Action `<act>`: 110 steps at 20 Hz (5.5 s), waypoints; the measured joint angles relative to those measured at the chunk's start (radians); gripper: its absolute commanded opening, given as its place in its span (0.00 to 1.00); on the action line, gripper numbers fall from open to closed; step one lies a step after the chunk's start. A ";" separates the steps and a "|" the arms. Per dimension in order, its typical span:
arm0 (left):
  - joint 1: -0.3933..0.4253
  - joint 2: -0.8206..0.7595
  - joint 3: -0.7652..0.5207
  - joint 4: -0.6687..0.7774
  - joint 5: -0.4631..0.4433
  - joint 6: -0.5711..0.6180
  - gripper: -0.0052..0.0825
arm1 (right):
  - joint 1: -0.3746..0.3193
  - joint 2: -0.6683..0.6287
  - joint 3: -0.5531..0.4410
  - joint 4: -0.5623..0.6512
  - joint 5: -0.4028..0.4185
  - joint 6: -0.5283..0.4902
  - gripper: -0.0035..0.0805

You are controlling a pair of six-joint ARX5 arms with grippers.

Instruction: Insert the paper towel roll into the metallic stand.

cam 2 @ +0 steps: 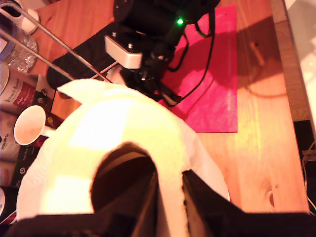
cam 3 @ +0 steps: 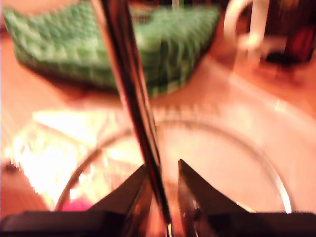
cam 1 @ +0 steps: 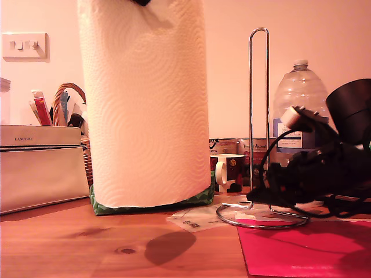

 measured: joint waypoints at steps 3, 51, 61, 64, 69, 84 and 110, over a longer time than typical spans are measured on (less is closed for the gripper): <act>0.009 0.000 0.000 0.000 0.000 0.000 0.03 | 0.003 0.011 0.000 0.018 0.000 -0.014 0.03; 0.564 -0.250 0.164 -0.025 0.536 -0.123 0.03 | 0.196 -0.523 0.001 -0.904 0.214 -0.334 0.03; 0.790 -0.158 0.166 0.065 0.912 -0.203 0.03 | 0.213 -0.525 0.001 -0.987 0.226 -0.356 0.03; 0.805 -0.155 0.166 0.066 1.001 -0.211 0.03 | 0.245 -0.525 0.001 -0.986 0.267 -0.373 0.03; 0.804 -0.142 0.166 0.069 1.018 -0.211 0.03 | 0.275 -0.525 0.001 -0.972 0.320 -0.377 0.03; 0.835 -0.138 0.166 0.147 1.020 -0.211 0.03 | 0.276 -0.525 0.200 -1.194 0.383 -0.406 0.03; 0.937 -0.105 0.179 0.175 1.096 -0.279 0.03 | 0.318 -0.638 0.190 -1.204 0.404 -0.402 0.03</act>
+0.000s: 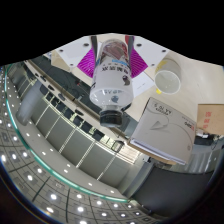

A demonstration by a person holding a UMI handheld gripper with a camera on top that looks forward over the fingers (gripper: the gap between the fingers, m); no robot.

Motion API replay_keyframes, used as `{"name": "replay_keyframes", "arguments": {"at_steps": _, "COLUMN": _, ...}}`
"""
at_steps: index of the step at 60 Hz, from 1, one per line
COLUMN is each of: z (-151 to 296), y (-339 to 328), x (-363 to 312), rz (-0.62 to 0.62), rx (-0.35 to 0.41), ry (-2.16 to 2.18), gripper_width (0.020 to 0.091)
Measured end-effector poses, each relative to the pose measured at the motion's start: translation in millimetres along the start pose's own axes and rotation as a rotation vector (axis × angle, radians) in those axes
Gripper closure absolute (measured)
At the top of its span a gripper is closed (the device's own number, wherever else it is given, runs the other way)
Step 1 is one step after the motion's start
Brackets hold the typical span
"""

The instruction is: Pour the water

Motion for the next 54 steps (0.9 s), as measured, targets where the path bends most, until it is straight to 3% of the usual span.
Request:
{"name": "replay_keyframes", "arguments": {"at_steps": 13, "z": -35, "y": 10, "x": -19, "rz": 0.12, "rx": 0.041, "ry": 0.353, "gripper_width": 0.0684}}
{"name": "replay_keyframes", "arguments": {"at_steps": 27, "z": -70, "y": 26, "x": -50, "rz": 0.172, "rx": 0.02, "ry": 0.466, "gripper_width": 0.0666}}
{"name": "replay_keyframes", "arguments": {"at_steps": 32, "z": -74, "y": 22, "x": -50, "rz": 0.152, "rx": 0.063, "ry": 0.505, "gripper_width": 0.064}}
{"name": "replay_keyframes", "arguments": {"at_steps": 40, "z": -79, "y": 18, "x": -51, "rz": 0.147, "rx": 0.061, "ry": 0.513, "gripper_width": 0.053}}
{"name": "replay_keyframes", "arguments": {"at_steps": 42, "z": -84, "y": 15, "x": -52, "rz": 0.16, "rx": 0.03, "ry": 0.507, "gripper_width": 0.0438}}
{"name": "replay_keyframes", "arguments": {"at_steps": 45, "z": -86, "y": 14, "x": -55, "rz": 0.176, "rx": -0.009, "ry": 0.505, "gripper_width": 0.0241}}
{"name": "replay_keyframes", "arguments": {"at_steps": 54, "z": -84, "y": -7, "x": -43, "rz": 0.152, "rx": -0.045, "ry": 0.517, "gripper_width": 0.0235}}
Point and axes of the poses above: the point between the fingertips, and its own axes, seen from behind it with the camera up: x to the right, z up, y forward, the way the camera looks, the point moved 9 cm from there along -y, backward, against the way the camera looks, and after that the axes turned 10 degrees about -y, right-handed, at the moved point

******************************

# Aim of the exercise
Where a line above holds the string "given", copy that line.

# Answer to the exercise
Action `<act>`: 110 steps at 20 Hz (5.5 s), waypoints; the measured joint angles relative to those measured at the chunk's start (radians); gripper: its absolute commanded opening, given as its place in its span (0.00 to 1.00); on the action line, gripper numbers fall from open to closed; step one lies a step after the chunk's start. A ";" separates the steps and a "|" the arms. Per dimension in order, its typical span:
At the top of its span a gripper is closed (the device's own number, wherever else it is given, runs the other way)

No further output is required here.